Bergabung dengan mining pool sangat penting karena menambang sendiri akan sangat tidak efisien. Mining pool menggabungkan kekuatan komputasi semua orang, dan reward dibagi sesuai proporsi kekuatan hashing, biasanya biaya sekitar 0-2%. Dengan GPU, rata-rata bisa menambang sekitar 1 ETH dalam 60-70 hari, tergantung jumlah peserta di pool.
Biaya juga harus dihitung dengan cermat.
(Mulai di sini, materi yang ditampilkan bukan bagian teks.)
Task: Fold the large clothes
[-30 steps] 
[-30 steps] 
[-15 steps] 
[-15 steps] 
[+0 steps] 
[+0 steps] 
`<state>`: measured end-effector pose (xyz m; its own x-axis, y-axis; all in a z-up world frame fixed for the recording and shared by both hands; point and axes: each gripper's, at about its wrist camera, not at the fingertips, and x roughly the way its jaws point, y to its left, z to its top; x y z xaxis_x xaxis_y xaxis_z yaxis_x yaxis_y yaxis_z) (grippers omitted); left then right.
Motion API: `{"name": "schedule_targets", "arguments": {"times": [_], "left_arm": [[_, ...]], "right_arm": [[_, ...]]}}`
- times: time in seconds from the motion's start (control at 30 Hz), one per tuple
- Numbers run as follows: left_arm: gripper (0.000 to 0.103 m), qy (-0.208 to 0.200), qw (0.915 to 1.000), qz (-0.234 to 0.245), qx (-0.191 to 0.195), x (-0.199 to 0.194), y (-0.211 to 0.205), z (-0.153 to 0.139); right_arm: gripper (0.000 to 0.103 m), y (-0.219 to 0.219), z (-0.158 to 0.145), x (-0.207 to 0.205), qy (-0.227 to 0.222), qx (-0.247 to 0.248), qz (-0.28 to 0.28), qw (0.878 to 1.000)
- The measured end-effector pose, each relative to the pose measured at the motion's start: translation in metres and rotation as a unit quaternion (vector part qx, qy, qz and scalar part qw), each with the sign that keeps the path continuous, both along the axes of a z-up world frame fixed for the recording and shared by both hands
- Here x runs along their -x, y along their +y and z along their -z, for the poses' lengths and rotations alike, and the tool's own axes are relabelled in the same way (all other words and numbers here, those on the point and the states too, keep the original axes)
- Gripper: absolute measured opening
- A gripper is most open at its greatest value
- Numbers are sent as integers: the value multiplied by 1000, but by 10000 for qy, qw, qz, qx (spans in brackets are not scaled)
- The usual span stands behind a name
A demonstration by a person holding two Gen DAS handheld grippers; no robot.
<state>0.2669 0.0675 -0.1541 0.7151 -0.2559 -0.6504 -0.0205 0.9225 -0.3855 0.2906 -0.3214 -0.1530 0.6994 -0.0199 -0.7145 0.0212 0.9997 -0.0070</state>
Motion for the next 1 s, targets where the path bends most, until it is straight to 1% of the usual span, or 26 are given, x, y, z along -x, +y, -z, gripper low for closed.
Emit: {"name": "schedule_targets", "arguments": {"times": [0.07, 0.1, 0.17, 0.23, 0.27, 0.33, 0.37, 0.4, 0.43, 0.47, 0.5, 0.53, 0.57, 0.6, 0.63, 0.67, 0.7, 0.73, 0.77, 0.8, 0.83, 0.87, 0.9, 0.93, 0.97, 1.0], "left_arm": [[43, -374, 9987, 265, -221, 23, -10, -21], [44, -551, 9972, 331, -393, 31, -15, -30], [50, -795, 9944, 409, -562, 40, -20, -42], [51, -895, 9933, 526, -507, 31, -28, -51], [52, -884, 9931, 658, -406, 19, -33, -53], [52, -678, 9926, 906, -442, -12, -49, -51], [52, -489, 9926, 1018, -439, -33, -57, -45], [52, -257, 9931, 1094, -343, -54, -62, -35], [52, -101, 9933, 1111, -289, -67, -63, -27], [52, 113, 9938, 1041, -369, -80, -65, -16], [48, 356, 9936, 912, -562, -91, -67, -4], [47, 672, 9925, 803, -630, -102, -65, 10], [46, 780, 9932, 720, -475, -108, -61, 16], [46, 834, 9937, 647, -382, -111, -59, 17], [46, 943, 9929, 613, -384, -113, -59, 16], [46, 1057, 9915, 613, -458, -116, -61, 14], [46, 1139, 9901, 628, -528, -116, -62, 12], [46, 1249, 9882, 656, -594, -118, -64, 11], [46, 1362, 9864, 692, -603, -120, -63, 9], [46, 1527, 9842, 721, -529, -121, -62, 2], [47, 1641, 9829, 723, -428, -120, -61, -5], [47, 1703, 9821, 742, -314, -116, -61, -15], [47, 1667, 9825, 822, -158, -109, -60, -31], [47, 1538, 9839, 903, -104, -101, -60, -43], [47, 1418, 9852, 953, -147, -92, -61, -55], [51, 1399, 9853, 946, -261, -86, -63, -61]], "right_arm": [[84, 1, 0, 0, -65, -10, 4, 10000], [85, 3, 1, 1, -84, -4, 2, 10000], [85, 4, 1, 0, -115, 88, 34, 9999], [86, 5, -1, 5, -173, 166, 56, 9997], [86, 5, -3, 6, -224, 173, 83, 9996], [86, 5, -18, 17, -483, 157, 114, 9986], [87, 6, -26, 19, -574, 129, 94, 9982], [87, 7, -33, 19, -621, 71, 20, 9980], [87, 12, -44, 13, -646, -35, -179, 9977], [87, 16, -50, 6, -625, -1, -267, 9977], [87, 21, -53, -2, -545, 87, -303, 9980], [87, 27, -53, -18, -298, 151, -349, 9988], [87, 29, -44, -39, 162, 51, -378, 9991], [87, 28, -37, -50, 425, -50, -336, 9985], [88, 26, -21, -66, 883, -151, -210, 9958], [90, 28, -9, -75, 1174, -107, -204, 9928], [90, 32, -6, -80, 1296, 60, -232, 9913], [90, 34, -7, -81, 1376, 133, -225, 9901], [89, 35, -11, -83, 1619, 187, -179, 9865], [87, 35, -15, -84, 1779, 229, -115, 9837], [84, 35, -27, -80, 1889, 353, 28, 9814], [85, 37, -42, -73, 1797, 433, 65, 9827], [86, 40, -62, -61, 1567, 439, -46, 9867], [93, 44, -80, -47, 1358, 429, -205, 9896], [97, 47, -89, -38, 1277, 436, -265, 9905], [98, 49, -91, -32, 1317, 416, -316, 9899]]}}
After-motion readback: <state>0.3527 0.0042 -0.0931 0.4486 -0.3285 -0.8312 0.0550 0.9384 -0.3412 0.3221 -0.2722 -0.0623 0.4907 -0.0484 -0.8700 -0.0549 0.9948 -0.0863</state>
Selain investasi awal perangkat (GPU, pendingin, power supply, dll), perlu memperhitungkan biaya listrik, sewa tempat, dan perawatan mesin. Semua ini adalah pengeluaran yang tidak kecil. Tapi, kamu bisa gunakan situs Cryptocompare untuk menghitung total biaya secara cepat.
Beberapa saran: jangan overclock perangkat terlalu ekstrem karena akan boros listrik dan merusak hardware. Pantau suhu GPU, gunakan GPU-Z jika perlu. Kamu juga bisa pakai software MSI Afterburner untuk mengatur frekuensi inti, menurunkan konsumsi daya tanpa mengorbankan efisiensi penambangan. Selain itu, atur pengaturan power supply agar komputer tidak otomatis masuk mode sleep.
Saat ini ada beberapa metode penambangan ETH. Penambangan lewat ponsel paling sederhana, cuma main game atau aplikasi, tapi hasilnya sangat kecil dan cocok untuk pemula. Penambangan di PC lebih efisien, tapi software-nya berat dan salah konfigurasi bisa merusak perangkat. Penambangan CPU juga bisa, tapi berisiko overheating. Penambangan GPU adalah metode utama, efisiensinya tertinggi, tapi membutuhkan investasi. Mesin penambang khusus ASIC paling kuat, tapi harganya mahal dan perawatannya rumit, cocok untuk yang punya dana cukup.
Secara umum, penambangan ETH memang punya peluang, tapi harus belajar dan persiapan matang. Mulai dari memilih dompet, mengonfigurasi perangkat, menilai mining pool, hingga menghitung biaya, setiap langkah harus dilakukan dengan serius. Tujuannya adalah menemukan keseimbangan antara menurunkan konsumsi energi dan meningkatkan hasil. Sesuaikan metode dengan kondisi dana dan kemampuan teknismu, agar bisa benar-benar meraih keuntungan dari penambangan ETH.